_PROBLEM_
Repeat the records below word for word and omit each image.

Segment Start: TASK DATA

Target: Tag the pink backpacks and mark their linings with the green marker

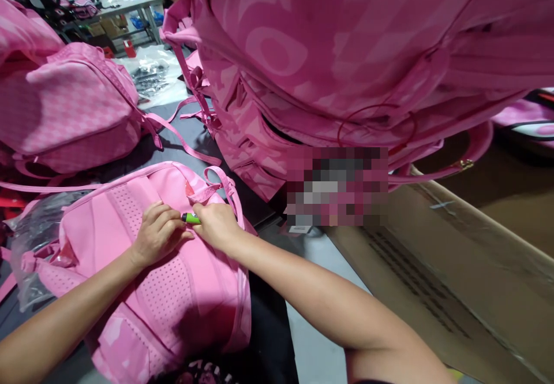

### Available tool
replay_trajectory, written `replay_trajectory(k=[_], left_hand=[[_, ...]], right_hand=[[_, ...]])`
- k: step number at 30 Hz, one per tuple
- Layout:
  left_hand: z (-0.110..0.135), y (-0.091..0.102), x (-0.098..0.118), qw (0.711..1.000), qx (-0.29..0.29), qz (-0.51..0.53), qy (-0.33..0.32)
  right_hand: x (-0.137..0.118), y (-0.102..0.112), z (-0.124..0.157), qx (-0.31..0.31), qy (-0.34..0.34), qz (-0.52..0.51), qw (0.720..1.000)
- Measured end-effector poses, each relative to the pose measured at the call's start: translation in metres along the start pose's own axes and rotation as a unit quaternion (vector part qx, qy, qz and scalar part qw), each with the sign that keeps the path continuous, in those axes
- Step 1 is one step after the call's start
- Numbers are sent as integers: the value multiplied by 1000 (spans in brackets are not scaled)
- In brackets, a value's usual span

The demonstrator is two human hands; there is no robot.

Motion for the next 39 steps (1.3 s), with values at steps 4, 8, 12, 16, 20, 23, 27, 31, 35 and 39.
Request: replay_trajectory(k=[4,8,12,16,20,23,27,31,35,39], left_hand=[[-1,5,2,1000,7,15,1],[-4,11,3,999,15,30,5],[-2,14,0,998,23,61,16],[2,15,-4,994,52,89,30],[2,13,-2,994,67,78,28],[2,13,-1,994,79,70,23],[5,13,-4,993,102,53,28],[12,13,-4,992,116,31,49],[14,16,-6,993,110,18,34],[-5,25,-32,987,104,-76,101]], right_hand=[[5,2,3,-1,-2,-25,1000],[9,4,7,13,4,-90,996],[13,10,11,-12,-59,-255,965],[8,12,18,-221,-202,-524,797],[-1,18,24,-253,-240,-590,728],[-10,16,27,-250,-256,-624,695],[-25,4,24,-191,-301,-715,602],[-37,-8,17,-162,-263,-798,518],[-34,-7,15,-165,-208,-782,564],[-25,-5,15,-134,-231,-720,640]])
Point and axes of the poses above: each hand's wrist, its own z-axis away from the middle knuckle, its own y-axis out of the back of the hand, x = y × z, the point moved 2 cm from there along -z, towards the middle knuckle, and after that the axes turned 9 degrees about x, right-handed, at the moved point
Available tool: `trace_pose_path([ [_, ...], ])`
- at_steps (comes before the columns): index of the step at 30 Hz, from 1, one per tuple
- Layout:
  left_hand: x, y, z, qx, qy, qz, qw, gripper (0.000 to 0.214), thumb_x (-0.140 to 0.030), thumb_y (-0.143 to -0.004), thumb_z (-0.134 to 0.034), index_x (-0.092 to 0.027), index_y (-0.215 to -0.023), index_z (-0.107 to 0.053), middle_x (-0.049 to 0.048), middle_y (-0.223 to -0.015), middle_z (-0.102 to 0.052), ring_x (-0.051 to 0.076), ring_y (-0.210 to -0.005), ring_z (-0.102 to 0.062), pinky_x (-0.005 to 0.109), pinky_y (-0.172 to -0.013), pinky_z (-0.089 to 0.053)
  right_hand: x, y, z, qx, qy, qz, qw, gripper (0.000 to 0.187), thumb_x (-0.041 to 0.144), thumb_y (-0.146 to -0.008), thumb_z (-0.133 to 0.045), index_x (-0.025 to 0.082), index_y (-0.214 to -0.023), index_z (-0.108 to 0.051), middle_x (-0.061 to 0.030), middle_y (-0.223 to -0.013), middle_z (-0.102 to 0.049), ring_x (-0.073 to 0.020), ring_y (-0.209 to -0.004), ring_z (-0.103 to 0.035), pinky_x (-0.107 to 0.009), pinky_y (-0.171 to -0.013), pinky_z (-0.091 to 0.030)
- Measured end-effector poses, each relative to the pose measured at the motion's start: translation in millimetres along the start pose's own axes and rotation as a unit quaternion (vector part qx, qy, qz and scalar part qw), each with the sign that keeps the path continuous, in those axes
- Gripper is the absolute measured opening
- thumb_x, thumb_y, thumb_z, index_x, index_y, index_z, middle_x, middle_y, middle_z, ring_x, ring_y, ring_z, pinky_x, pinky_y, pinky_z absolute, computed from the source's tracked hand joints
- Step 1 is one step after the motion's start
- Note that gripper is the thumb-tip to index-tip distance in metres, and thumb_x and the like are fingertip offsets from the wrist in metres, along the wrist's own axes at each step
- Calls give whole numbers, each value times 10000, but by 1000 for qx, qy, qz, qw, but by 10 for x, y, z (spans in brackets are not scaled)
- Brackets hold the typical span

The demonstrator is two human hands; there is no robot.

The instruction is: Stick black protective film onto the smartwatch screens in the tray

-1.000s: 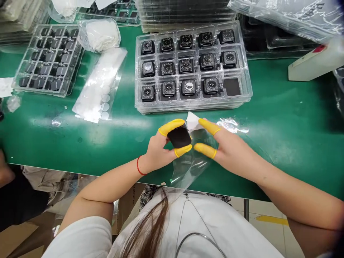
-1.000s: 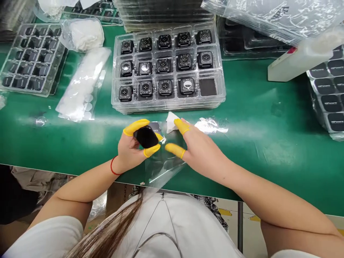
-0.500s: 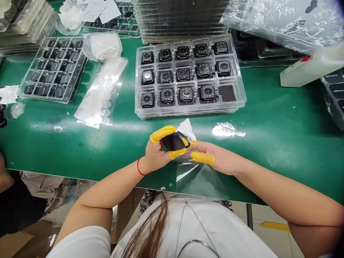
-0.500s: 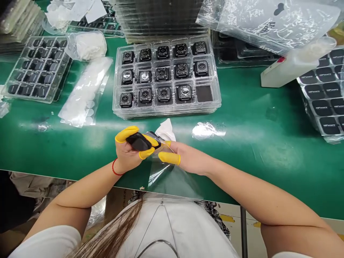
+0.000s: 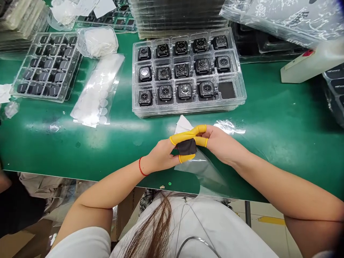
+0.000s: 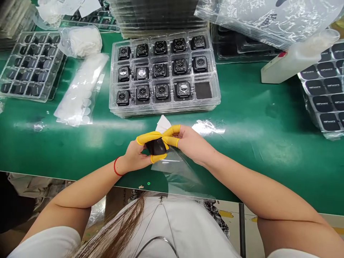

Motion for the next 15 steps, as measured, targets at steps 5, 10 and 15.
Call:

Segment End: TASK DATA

_SOLUTION TO THE EXERCISE_
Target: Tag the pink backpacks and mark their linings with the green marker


### Available tool
replay_trajectory, written `replay_trajectory(k=[_], left_hand=[[_, ...]], right_hand=[[_, ...]])`
- k: step number at 30 Hz, one per tuple
- Layout:
  left_hand: z (-0.110..0.135), y (-0.091..0.102), x (-0.098..0.118), qw (0.711..1.000), qx (-0.29..0.29), qz (-0.51..0.53), qy (-0.33..0.32)
  right_hand: x (-0.137..0.118), y (-0.102..0.112), z (-0.124..0.157), qx (-0.31..0.31), qy (-0.34..0.34), qz (-0.52..0.51), qw (0.720..1.000)
- Measured end-effector poses, each relative to the pose measured at the call's start: translation in metres along the start pose's own axes and rotation as a unit quaternion (vector part qx, qy, qz and scalar part qw), each with the sign that keeps the path continuous, in those axes
- Step 1 is one step after the call's start
- Numbers are sent as integers: the value multiplied by 1000 (spans in brackets are not scaled)
- In brackets, a value's usual span

The demonstrator is two human hands; there is no robot.

Motion for the next 39 steps (1.3 s), with values at steps 4, 8, 12, 16, 20, 23, 27, 31, 35 and 39.
Request: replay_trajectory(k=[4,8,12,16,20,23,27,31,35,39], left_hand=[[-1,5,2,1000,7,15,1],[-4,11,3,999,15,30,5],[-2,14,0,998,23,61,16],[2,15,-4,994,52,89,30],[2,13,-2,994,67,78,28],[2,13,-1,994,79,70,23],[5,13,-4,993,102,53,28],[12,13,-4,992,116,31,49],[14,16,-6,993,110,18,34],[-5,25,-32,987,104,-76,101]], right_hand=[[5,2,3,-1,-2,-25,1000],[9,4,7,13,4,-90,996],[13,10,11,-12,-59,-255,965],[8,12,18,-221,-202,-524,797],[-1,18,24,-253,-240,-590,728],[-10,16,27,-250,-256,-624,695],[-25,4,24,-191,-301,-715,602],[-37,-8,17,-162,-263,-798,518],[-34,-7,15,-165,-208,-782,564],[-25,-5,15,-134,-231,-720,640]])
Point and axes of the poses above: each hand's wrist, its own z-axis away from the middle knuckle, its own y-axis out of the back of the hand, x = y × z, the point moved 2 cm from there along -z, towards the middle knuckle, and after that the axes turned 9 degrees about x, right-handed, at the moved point
Available tool: `trace_pose_path([ [_, ...], ])`
- at_steps (comes before the columns): index of the step at 30 Hz, from 1, one per tuple
- Layout:
  left_hand: x, y, z, qx, qy, qz, qw, gripper (0.000 to 0.214), thumb_x (-0.140 to 0.030), thumb_y (-0.143 to -0.004), thumb_z (-0.134 to 0.034), index_x (-0.092 to 0.027), index_y (-0.215 to -0.023), index_z (-0.107 to 0.053), middle_x (-0.049 to 0.048), middle_y (-0.223 to -0.015), middle_z (-0.102 to 0.052), ring_x (-0.051 to 0.076), ring_y (-0.210 to -0.005), ring_z (-0.102 to 0.062), pinky_x (-0.005 to 0.109), pinky_y (-0.172 to -0.013), pinky_z (-0.089 to 0.053)
  right_hand: x, y, z, qx, qy, qz, qw, gripper (0.000 to 0.187), thumb_x (-0.041 to 0.144), thumb_y (-0.146 to -0.008), thumb_z (-0.133 to 0.045), index_x (-0.025 to 0.082), index_y (-0.214 to -0.023), index_z (-0.108 to 0.051), middle_x (-0.061 to 0.030), middle_y (-0.223 to -0.013), middle_z (-0.102 to 0.049), ring_x (-0.073 to 0.020), ring_y (-0.209 to -0.004), ring_z (-0.103 to 0.035), pinky_x (-0.107 to 0.009), pinky_y (-0.171 to -0.013), pinky_z (-0.091 to 0.030)
- Measured end-effector poses, each relative to the pose measured at the motion's start: translation in millimetres along the start pose's own axes and rotation as a unit quaternion (vector part qx, qy, qz and scalar part qw), each with the sign that keeps the path continuous, in those axes
- Gripper is the absolute measured opening
- thumb_x, thumb_y, thumb_z, index_x, index_y, index_z, middle_x, middle_y, middle_z, ring_x, ring_y, ring_z, pinky_x, pinky_y, pinky_z absolute, computed from the source's tracked hand joints
- Step 1 is one step after the motion's start
- Note that gripper is the thumb-tip to index-tip distance in metres, and thumb_x and the like are fingertip offsets from the wrist in metres, along the wrist's own axes at each step
- Calls give whole numbers, each value times 10000, but by 1000 for qx, qy, qz, qw, but by 10 for x, y, z (spans in brackets are not scaled)
- Brackets hold the typical span

The demonstrator is two human hands; there is no robot.

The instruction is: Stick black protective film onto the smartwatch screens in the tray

-1.000s: 
-1.000s: 
-0.500s: 
-0.500s: 
+0.000s: 
+0.000s: 

Motion for the next 15 steps, as measured, targets at steps 5, 10 and 15.
Call:

There is no more to this exercise.